L’insostenibile peso del Peso che ha ri-affossato l’Argentina

Alberto Bagnai 28 January 2014

La svalutazione del peso, che avevamo previsto nel mese di luglio, si è presentata puntuale all’appello, seguita dalla solita grottesca commedia degli equivoci: “Hai visto? Meno male che l’euro ci protegge! Pensa se avessimo fatto come l’Argentina…”. Gli equivoci sono due: il primo è che in effetti noi stiamo proprio facendo come l’Argentina; il secondo, che l’Italia non è l’Argentina. Nonostante gli eroici sforzi dei mezzi di informazione per farci credere che una moneta si svaluti quando è “debole”, un minimo di logica basta a capire che le cose stanno al contrario: una moneta tende a svalutarsi quando è troppo “forte” per il paese che l’adotta, cioè quando è sopravvalutata.

La quotazione del peso argentino era destinata a cedere proprio perché sopravvalutata rispetto al valore di equilibrio. Cosa determina questo valore? La teoria economica non ha risposte univoche, ma tutti ammettono che uno dei parametri più importanti è senz’altro l’inflazione interna. Se questa è superiore a quella dei principali partner commerciali del paese, i beni interni vanno fuori mercato, e quelli esteri diventano più convenienti. Il paese comincia così a indebitarsi con l’estero per comprare beni esteri (che non può più finanziare esportando), a meno che il cambio, troppo forte, non ceda, cosa che alla fine immancabilmente fa, nel qual caso i creditori esteri sopportano il rischio di aver incautamente finanziato un paese a rischio.

Da quando siamo entrati nell’euro, anche noi abbiamo una valuta “forte”, e anche noi siamo entrati in crisi. Può sembrar paradossale, ma per gli economisti è chiaro che è proprio la “forza” dell’euro a renderci simili all’Argentina, mettendoci su un percorso di crisi. Lo aveva detto Nouriel Roubini nel gennaio 2006 su lavoce.info, e lo ha ribadito Romano Prodi su «Il Mattino» del 20 gennaio scorso, specificando che avremmo bisogno di una svalutazione dell’euro di almeno il 15% (con buona pace di Rajoy che ha sottolineato l’importanza di avere “un euro forte”).

Altro dettaglio: l’Italia non è l’Argentina, non solo perché gli Appennini non sono le Ande, ma soprattutto perché i motivi che spingono i due paesi a “difendere” un cambio insostenibile sono diversi. Da noi, si sa, ci sono i Trattati. Circa l’Argentina, le risposte non sono univoche. Alcuni economisti, come Roberto Frenkel, attribuiscono la politica del “cambio forte” alla volontà del governo di domare l’inflazione, alimentata da una spesa pubblica eccessiva.

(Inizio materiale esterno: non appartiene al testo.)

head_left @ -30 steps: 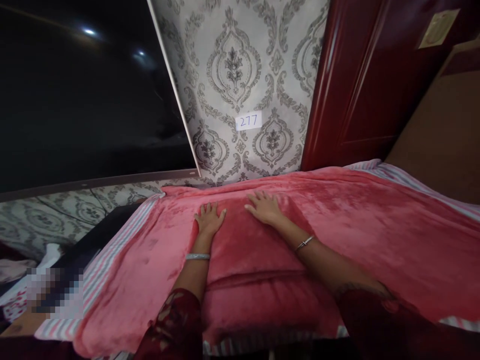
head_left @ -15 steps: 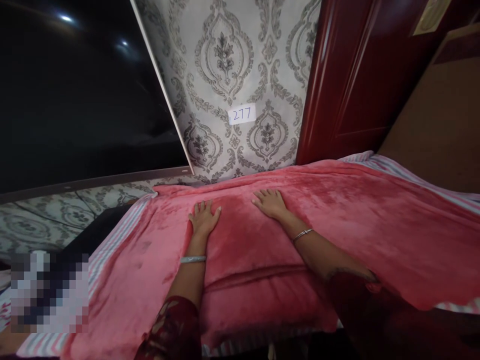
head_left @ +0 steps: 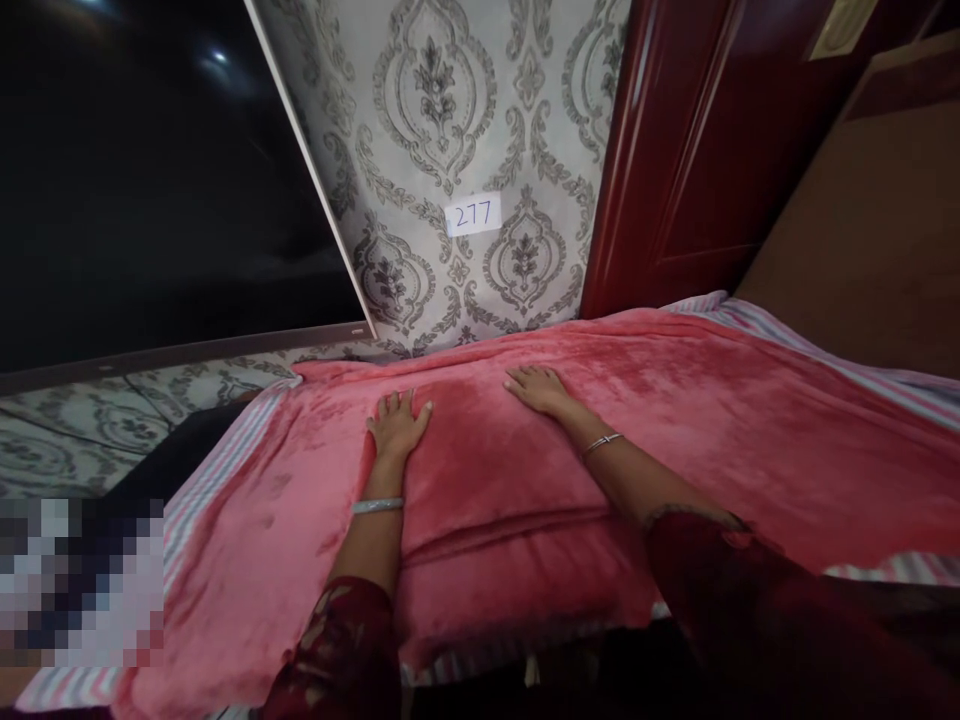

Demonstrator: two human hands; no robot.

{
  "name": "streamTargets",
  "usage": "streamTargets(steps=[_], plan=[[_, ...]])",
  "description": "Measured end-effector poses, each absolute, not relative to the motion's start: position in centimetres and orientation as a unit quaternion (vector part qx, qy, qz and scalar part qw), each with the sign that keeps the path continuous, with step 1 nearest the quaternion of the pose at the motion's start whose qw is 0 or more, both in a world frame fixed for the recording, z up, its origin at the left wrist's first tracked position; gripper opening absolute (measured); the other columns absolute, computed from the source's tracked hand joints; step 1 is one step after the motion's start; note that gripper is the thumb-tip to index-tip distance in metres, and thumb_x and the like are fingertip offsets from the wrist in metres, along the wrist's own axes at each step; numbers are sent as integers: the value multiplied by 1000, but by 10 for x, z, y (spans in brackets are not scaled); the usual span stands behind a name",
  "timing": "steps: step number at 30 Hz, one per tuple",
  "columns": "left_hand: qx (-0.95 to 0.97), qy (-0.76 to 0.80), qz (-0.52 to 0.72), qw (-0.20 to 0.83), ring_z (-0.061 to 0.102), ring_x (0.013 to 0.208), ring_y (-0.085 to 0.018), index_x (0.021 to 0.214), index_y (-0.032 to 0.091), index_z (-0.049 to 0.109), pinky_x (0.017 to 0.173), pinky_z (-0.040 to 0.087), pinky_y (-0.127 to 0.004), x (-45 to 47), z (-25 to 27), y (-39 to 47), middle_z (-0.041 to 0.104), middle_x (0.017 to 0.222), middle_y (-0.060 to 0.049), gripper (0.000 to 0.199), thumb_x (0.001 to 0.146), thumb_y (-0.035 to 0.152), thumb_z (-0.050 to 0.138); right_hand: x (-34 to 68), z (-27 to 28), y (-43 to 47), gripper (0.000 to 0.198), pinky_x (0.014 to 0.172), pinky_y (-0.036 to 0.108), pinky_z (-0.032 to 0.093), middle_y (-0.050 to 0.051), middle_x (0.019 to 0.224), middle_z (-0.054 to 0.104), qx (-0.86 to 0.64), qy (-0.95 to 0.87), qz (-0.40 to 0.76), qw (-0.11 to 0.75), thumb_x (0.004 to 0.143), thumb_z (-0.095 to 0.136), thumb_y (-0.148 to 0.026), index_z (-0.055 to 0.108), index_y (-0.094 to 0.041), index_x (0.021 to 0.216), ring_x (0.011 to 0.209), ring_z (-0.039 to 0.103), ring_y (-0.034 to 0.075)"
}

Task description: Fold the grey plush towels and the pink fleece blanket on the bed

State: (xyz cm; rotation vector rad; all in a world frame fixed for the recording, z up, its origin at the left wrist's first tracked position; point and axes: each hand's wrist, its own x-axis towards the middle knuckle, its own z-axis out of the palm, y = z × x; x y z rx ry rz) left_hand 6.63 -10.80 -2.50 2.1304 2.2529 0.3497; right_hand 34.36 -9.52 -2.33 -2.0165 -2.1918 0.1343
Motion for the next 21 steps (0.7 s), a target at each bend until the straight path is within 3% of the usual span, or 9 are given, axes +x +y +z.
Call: streamTargets(steps=[7, 14, 21], plan=[[683, 721, 116, 16, 27, 154, -36, 157, 20, 41, 118, 30, -70, 68, -25, -106, 36, 166, -15, 71, 98, 59, 32, 366, -40, -172, 64, 123, 60, 22, 9, 168, 32, -615, -782, 4, 99, 105, 31, -62, 38, -32, 161, 154, 27, 36], [688, 716, 120, 21, 26, 155, -36, 159, 21, 38, 120, 27, -69, 68, -24, -106, 34, 168, -14, 72, 98, 58, 32, 380, -62, -189, 60, 121, 62, 26, 8, 169, 27, -613, -780, 15, 126, 106, 35, -53, 38, -29, 161, 157, 23, 32], [694, 711, 95, 66, 18, 159, -32, 164, 19, 27, 125, 20, -63, 60, 11, -122, 22, 172, -14, 74, 101, 57, 29, 378, -58, -189, 60, 122, 60, 26, 10, 169, 27, -612, -781, 6, 125, 106, 37, -51, 38, -27, 162, 156, 24, 33]])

Un’interpretazione che contrasta col fatto che dallo scoppio della crisi il deficit pubblico argentino è stato in media del 2.8% del Pil (valore identico a quello della virtuosa Austria, per fare un esempio). Altri, come Roberto Lampa, chiariscono che in paesi come l’Argentina, esportatori di materie prime ma dipendenti da beni di consumo importati, una svalutazione ha effetti regressivi, colpendo di più le classi meno abbienti (quelle con maggiore propensione al consumo). La Kirchner avrebbe quindi “difeso” il cambio per non vanificare gli effetti delle sue politiche redistributive dai redditi alti a quelli medio bassi prima delle elezioni, rischiando di perderle. Passata la festa, gabbato lo santo.

Difficile capire da qui chi abbia ragione, perché tutti concordano sul fatto che i dati statistici ufficiali sull’Argentina sono inaffidabili. Ad esempio, il fatto che il dato “ufficioso” sull’inflazione sia circa il doppio di quello ufficiale spiega come mai gli osservatori si aspettano che la brusca svalutazione dell’8% in un giorno, che ha portato il dollaro a costare 8 pesos, non sia sufficiente a ristabilire un equilibrio.

Una conferma indiretta arriva dal cambio sul mercato nero (attorno ai 12 pesos per dollaro). Un fatto però emerge, ed è che nel nostro paese gli effetti regressivi li sta determinando il cambio forte. Mentre in Argentina fra il 2001 e il 2010 l’indice di disuguaglianza di Gini pare sia sceso di quasi 9 punti, in Italia è aumentato di due punti, meno che in Germania (+4), ma più che in Inghilterra (-2). Un dato da sottoporre a chi ci racconta che in Europa il cambio fisso sarebbe “di sinistra”.